Weekly Statehouse Update: Hate Crimes Research, Adoption Advertising

Article origination IPBS-RJC
Lauren Chapman/IPB News

Lauren Chapman/IPB News

A new study shows hate crimes laws often aren’t utilized. House lawmakers change a school bus safety bill. And a Senate panel advances a bill to loosen restrictions on adoption advertising.

Here’s what you might have missed this week at the Statehouse.

Hate Crimes Research

New research from Indiana University’s Public Policy Institute suggests hate crimes laws aren’t used as often as they could be. Researchers analyzed more than 300 bias-motivated homicides around the country. And hate crimes charges were filed in fewer than a third of those cases.

House Speaker Brian Bosma says the data shouldn’t impact this year’s ongoing debate over hate crimes legislation.

School Bus Safety

A measure meant to more harshly punish drivers who illegally pass school buses faced changes this week as a House committee advanced it. The bill would install cameras on school buses to catch passing motorists, an effort that came after a deadly incident in Rochester, Indiana, last year.

The legislative panel added language that bars both schools and camera vendors from making profits off fines collected from enforcement of the increased penalties.

Child Adoption

A Senate committee unanimously passed a bill that ensures people aren’t committing a felony when they post online that they want to adopt a child. Current law only allows licensed adoption agencies and attorneys to advertise for adoption services.

Exonerated Prisoners

A bill to provide payouts for people who were wrongfully incarcerated faces significant changes.

The bill would create a fund that pays people imprisoned for a crime they didn’t commit $50,000 for each year they were locked up. It also bars people from suing the state if they take from the fund.

A Senate committee will consider changes to the bill as early as this week.

Comprehensive Redistricting Reform

Time is running out for Indiana to enact comprehensive redistricting reform before state lawmakers are due to redraw legislative districts in 2021.

Such reform is essentially dead this session – and even modest changes are unlikely. The Senate narrowly approved a bill to create redistricting standards for lawmakers. That includes keeping communities together whenever possible and ignoring incumbent legislators’ addresses.

But lawmakers in the Senate aren’t fans of the bill.

Utility Infrastructure Funding

A controversial bill moving through the state Senate would make changes to a law that lets utilities more quickly recover the costs of certain projects from ratepayers. It involves the Transmission, Distribution, and Storage Improvement Charge or TDSIC. 

TDSIC allows utilities to recover the costs of a few infrastructure projects from ratepayers every year — instead of several projects in one big rate case. 

The Senate Utilities committee did not take a vote on the bill on Thursday, but plans to take up the issue again at its next meeting. 

Payday Lending

A coalition of veterans, church leaders and advocacy groups gathered at the Statehouse Monday to oppose legislation that would expand subprime lending in Indiana.
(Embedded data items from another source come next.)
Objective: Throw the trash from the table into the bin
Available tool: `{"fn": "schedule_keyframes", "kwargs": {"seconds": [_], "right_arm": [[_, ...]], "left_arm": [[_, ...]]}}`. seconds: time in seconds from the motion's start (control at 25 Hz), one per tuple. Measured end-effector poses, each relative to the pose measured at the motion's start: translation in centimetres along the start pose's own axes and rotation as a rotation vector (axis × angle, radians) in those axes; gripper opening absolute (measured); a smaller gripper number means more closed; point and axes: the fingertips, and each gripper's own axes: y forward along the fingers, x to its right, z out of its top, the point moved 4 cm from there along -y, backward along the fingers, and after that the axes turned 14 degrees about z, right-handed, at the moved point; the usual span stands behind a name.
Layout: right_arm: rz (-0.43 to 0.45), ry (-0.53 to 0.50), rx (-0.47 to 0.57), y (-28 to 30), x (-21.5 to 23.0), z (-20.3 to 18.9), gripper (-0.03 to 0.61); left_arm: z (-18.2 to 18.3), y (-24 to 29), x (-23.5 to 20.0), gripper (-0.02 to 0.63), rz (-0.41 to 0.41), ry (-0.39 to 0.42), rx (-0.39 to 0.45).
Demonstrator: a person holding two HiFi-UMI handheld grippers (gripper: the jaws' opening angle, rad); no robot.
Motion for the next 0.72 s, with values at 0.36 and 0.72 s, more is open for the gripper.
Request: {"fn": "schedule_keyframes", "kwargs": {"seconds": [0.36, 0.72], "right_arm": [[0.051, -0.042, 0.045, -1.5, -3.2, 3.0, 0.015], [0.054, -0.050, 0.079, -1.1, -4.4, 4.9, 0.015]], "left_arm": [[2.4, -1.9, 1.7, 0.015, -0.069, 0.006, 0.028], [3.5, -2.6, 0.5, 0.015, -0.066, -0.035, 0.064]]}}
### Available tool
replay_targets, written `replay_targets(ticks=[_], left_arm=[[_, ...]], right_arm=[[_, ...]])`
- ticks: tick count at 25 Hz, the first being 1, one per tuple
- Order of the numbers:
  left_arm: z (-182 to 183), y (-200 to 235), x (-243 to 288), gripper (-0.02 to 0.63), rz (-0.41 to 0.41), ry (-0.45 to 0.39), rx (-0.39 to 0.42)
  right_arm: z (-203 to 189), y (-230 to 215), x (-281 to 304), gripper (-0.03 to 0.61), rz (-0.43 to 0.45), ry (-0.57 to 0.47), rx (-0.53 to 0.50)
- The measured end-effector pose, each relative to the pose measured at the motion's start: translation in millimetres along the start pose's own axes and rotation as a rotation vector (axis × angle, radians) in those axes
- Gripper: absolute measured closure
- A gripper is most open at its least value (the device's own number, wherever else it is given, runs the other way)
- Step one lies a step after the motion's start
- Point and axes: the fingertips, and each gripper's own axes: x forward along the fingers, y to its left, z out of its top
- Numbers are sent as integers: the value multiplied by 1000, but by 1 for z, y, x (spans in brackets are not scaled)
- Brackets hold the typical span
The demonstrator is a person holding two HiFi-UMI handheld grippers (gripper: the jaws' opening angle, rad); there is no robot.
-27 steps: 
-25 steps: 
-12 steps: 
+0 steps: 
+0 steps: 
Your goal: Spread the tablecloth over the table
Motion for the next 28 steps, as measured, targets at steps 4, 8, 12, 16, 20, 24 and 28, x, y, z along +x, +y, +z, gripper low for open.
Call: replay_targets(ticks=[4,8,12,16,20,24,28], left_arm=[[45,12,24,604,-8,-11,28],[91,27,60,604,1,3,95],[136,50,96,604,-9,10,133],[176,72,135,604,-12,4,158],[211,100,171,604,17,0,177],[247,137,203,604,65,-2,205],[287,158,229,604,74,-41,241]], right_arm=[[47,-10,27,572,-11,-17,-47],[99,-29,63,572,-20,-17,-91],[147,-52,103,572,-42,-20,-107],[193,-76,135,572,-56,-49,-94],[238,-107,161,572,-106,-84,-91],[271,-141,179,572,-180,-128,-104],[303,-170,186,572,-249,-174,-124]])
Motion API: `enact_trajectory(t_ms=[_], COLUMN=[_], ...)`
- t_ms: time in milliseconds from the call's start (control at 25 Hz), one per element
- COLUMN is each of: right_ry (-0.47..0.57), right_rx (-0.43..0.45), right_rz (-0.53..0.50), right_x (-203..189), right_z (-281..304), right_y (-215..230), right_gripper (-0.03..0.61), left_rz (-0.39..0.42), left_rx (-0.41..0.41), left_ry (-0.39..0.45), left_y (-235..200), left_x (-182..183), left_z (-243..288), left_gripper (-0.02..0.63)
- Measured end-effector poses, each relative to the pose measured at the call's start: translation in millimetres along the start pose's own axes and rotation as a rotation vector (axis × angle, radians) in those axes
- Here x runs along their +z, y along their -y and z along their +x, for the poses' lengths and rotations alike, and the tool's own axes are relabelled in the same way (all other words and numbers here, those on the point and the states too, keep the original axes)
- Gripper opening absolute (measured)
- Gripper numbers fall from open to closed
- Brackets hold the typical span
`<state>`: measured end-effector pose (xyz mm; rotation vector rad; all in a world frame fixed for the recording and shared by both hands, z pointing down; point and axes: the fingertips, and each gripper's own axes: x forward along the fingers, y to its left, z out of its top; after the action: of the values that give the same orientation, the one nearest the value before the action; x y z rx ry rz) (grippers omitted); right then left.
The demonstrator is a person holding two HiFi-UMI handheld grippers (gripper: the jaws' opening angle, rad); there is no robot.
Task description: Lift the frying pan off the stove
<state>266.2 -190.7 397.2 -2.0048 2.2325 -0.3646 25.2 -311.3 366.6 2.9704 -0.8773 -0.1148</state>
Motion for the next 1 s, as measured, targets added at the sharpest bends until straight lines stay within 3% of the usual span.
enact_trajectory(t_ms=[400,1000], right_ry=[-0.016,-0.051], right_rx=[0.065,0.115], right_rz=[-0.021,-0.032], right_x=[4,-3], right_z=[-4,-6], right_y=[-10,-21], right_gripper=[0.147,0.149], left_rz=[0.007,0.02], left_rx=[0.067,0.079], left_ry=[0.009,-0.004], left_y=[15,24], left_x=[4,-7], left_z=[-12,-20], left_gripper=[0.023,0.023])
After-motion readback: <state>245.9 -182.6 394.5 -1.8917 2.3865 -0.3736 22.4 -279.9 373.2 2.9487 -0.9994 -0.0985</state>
The bill, which narrowly passed the Senate, would create two new loan types with interest rates above the state’s felony loan sharking limit.
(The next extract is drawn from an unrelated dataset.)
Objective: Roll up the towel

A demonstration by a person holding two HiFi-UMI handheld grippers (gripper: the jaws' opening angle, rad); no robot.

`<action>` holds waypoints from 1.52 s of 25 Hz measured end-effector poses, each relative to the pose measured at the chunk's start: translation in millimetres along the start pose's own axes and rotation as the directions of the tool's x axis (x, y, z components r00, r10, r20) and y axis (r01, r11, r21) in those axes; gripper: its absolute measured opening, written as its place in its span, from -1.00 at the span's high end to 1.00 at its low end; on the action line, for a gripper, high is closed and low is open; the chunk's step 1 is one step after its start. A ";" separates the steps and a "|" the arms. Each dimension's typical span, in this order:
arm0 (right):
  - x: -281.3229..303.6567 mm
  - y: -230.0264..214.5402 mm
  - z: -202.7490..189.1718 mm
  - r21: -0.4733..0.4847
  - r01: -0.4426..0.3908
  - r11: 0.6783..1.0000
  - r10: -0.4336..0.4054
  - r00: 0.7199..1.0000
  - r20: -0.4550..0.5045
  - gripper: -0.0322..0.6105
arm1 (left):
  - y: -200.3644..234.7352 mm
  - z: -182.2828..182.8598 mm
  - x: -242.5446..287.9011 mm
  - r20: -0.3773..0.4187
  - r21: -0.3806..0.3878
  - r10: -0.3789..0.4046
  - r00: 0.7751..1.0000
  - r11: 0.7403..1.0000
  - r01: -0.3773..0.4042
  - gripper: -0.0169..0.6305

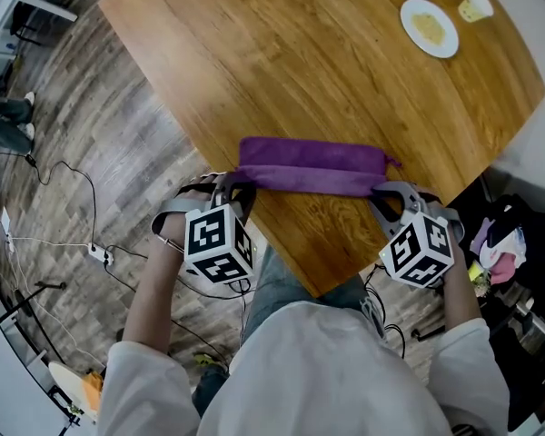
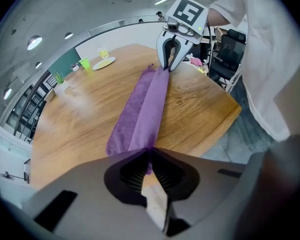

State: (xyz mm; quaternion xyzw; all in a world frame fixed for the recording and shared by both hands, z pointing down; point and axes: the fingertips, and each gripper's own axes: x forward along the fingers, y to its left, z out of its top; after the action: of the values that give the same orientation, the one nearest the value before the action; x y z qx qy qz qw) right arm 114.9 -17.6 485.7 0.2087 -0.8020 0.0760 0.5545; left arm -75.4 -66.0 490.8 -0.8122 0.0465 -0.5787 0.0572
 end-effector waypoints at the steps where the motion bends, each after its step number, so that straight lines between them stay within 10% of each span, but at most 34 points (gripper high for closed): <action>1: -3.3 3.2 0.7 0.010 -0.008 1.000 0.008 1.000 0.003 0.78 | -4.1 -0.8 -2.9 0.002 -0.005 -0.015 1.000 1.000 0.015 0.86; 32: 13.4 -66.5 3.2 0.180 -0.096 0.979 0.095 0.995 0.011 0.74 | 74.0 15.6 23.8 -0.032 -0.057 -0.088 0.996 0.995 0.087 0.85; 38: 7.6 -73.3 2.5 0.226 -0.069 0.972 0.061 0.997 0.042 0.63 | 78.6 11.8 16.6 0.090 -0.190 -0.067 0.994 0.978 0.083 0.82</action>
State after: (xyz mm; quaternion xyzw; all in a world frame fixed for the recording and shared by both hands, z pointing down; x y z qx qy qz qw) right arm 141.2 -86.5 483.8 0.2458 -0.8038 0.1817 0.5104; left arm -59.6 -145.7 491.0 -0.8384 0.0694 -0.5390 -0.0422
In the 2007 Military Lending Act puts a 36 percent cap on payday loans for active-duty military members.  However, Hoosier veterans say the law doesn’t protect them, reservists, or the Coast Guard.

School Funding

Senate lawmakers heard hours of testimony Thursday from teachers and education professionals urging the state to give schools, and ultimately teachers, more money

The House approved a budget proposal to boost school funding by a little more than 2 percent each year through 2021, but many who testified in the Senate’s school funding committee say current proposals are not enough for schools to increase teacher pay and still address basic needs.